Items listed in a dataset
--------

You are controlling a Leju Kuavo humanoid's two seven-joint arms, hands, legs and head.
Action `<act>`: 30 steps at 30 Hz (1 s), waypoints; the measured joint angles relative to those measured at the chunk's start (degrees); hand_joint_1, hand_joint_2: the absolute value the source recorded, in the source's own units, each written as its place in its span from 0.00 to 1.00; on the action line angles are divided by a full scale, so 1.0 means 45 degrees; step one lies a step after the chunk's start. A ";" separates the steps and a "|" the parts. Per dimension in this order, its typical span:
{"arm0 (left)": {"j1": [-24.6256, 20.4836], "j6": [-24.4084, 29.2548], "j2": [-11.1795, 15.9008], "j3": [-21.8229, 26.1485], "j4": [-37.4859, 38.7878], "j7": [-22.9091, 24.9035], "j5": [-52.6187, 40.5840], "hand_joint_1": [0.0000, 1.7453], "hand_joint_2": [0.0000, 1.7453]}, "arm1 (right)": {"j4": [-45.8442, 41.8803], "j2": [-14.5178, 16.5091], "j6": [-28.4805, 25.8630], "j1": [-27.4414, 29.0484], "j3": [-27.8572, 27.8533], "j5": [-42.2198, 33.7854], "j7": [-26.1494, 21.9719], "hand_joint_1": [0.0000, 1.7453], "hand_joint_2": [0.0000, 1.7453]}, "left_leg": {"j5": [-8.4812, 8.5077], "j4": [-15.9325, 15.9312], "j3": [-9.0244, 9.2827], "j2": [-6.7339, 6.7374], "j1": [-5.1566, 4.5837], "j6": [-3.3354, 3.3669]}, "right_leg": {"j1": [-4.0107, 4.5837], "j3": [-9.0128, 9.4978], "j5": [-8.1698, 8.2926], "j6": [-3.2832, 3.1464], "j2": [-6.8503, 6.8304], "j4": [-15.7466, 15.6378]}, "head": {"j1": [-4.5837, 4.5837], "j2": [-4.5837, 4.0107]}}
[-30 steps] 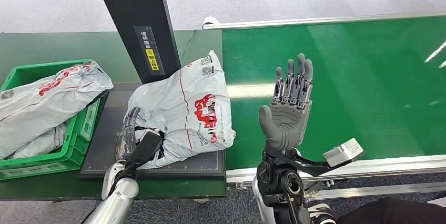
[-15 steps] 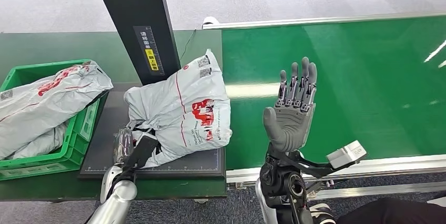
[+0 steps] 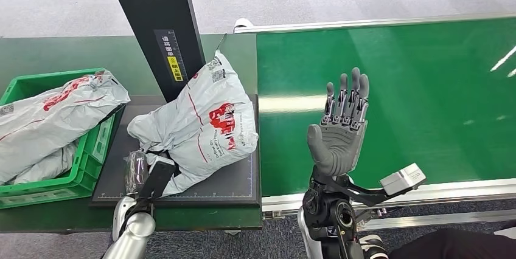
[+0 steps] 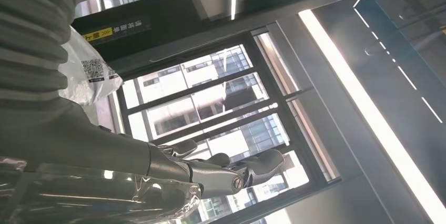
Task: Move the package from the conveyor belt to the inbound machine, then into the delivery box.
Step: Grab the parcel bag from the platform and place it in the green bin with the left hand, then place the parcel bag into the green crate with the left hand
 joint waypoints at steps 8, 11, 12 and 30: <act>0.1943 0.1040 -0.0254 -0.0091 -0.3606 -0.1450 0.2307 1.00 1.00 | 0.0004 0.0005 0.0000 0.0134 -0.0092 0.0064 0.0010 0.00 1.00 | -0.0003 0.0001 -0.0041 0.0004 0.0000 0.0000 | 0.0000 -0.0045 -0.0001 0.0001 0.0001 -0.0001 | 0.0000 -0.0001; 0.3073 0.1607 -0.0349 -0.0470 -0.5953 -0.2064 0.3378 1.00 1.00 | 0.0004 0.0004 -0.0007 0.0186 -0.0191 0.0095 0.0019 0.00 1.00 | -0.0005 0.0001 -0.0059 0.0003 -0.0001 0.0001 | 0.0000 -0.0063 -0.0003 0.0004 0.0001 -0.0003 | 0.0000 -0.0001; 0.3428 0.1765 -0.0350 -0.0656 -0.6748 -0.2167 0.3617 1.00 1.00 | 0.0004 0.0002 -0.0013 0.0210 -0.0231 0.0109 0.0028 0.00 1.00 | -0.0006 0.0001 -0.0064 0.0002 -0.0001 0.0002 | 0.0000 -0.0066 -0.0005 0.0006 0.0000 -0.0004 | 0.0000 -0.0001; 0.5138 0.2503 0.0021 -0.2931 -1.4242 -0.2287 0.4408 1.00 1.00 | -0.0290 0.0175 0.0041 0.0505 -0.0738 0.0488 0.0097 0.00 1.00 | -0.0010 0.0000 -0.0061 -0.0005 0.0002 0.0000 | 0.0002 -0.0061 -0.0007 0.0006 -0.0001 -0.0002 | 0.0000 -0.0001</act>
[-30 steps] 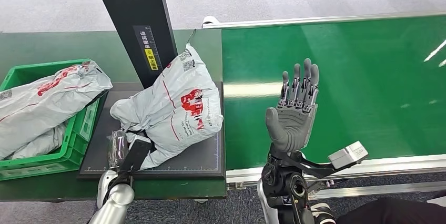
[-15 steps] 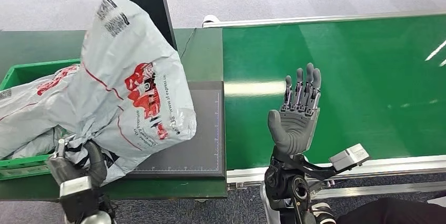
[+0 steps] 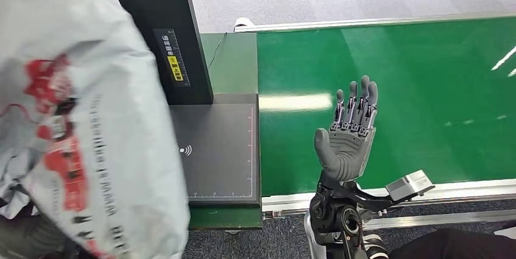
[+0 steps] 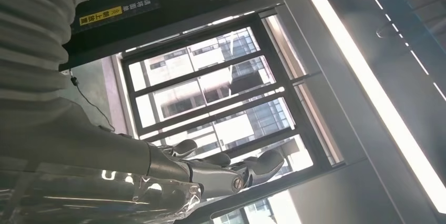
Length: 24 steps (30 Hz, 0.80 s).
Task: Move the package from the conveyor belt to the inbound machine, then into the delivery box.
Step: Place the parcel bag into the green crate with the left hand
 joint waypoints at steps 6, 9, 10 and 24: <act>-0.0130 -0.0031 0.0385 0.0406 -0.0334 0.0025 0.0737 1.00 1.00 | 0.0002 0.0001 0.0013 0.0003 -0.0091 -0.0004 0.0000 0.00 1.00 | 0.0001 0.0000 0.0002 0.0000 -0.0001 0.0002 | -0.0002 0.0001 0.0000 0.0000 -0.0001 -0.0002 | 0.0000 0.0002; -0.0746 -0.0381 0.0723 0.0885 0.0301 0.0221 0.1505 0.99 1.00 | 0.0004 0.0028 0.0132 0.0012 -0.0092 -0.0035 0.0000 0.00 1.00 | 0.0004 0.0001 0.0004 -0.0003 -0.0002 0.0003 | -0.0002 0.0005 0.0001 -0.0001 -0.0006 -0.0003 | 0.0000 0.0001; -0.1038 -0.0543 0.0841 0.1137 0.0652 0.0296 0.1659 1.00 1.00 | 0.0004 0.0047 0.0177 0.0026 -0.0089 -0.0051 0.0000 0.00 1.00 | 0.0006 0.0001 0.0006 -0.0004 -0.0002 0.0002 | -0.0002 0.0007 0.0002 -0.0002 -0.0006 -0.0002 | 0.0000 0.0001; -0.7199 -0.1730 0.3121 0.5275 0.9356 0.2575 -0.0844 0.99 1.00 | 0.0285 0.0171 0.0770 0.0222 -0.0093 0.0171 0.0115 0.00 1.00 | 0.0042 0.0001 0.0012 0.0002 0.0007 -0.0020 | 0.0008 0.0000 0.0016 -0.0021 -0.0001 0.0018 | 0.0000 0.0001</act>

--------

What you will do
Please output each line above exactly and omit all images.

Task solution
You are controlling a Leju Kuavo humanoid's two seven-joint arms, hands, legs and head.
Action `<act>`: 30 steps at 30 Hz (1 s), waypoints; the measured joint angles relative to those measured at the chunk's start (degrees); hand_joint_1, hand_joint_2: the absolute value the source recorded, in the source's own units, each written as its place in its span from 0.00 to 1.00; on the action line angles are divided by a full scale, so 1.0 means 45 degrees; step one lies a step after the chunk's start. A ";" separates the steps and a "|" the parts. Per dimension in this order, its typical span:
{"arm0 (left)": {"j1": [-24.6256, 20.4836], "j6": [-24.4084, 29.2548], "j2": [-11.1795, 15.9008], "j3": [-21.8229, 26.1485], "j4": [-37.4859, 38.7878], "j7": [-22.9091, 24.9035], "j5": [-52.6187, 40.5840], "hand_joint_1": [0.0000, 1.7453], "hand_joint_2": [0.0000, 1.7453]}, "arm1 (right)": {"j4": [-45.8442, 41.8803], "j2": [-14.5178, 16.5091], "j6": [-28.4805, 25.8630], "j1": [-27.4414, 29.0484], "j3": [-27.8572, 27.8533], "j5": [-42.2198, 33.7854], "j7": [-26.1494, 21.9719], "hand_joint_1": [0.0000, 1.7453], "hand_joint_2": [0.0000, 1.7453]}, "left_leg": {"j5": [-8.4812, 8.5077], "j4": [-15.9325, 15.9312], "j3": [-9.0244, 9.2827], "j2": [-6.7339, 6.7374], "j1": [-5.1566, 4.5837], "j6": [-3.3354, 3.3669]}, "right_leg": {"j1": [-4.0107, 4.5837], "j3": [-9.0128, 9.4978], "j5": [-8.1698, 8.2926], "j6": [-3.2832, 3.1464], "j2": [-6.8503, 6.8304], "j4": [-15.7466, 15.6378]}, "head": {"j1": [-4.5837, 4.5837], "j2": [-4.5837, 4.0107]}}
[-30 steps] 
[-15 steps] 
[+0 steps] 
[+0 steps] 
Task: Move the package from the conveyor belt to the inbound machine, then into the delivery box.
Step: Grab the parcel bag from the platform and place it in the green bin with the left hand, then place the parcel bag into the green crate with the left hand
 joint waypoints at steps 8, 11, 12 and 30: <act>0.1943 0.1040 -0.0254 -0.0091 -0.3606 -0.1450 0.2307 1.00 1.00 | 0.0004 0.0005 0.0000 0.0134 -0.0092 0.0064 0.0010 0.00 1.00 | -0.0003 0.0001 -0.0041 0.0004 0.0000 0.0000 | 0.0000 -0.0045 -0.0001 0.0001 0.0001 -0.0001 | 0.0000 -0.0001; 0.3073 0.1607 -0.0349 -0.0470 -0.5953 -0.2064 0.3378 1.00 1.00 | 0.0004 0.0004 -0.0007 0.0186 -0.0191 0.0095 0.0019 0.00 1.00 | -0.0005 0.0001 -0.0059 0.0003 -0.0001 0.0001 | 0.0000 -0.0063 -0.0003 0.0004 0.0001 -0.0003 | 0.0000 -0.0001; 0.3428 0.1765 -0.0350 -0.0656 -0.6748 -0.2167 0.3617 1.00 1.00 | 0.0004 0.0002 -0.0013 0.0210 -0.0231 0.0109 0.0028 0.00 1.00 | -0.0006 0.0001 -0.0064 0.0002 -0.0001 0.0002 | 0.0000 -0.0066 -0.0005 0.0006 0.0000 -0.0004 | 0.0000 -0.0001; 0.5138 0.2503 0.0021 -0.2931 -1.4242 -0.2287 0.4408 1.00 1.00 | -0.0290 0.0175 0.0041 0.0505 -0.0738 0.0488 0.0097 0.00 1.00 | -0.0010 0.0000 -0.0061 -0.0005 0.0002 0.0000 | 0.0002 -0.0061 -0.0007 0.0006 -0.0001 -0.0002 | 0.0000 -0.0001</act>
[-30 steps] 
[-15 steps] 
[+0 steps] 
[+0 steps] 
Length: 24 steps (30 Hz, 0.80 s).
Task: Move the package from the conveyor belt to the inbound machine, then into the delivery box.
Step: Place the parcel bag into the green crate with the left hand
 joint waypoints at steps 6, 9, 10 and 24: <act>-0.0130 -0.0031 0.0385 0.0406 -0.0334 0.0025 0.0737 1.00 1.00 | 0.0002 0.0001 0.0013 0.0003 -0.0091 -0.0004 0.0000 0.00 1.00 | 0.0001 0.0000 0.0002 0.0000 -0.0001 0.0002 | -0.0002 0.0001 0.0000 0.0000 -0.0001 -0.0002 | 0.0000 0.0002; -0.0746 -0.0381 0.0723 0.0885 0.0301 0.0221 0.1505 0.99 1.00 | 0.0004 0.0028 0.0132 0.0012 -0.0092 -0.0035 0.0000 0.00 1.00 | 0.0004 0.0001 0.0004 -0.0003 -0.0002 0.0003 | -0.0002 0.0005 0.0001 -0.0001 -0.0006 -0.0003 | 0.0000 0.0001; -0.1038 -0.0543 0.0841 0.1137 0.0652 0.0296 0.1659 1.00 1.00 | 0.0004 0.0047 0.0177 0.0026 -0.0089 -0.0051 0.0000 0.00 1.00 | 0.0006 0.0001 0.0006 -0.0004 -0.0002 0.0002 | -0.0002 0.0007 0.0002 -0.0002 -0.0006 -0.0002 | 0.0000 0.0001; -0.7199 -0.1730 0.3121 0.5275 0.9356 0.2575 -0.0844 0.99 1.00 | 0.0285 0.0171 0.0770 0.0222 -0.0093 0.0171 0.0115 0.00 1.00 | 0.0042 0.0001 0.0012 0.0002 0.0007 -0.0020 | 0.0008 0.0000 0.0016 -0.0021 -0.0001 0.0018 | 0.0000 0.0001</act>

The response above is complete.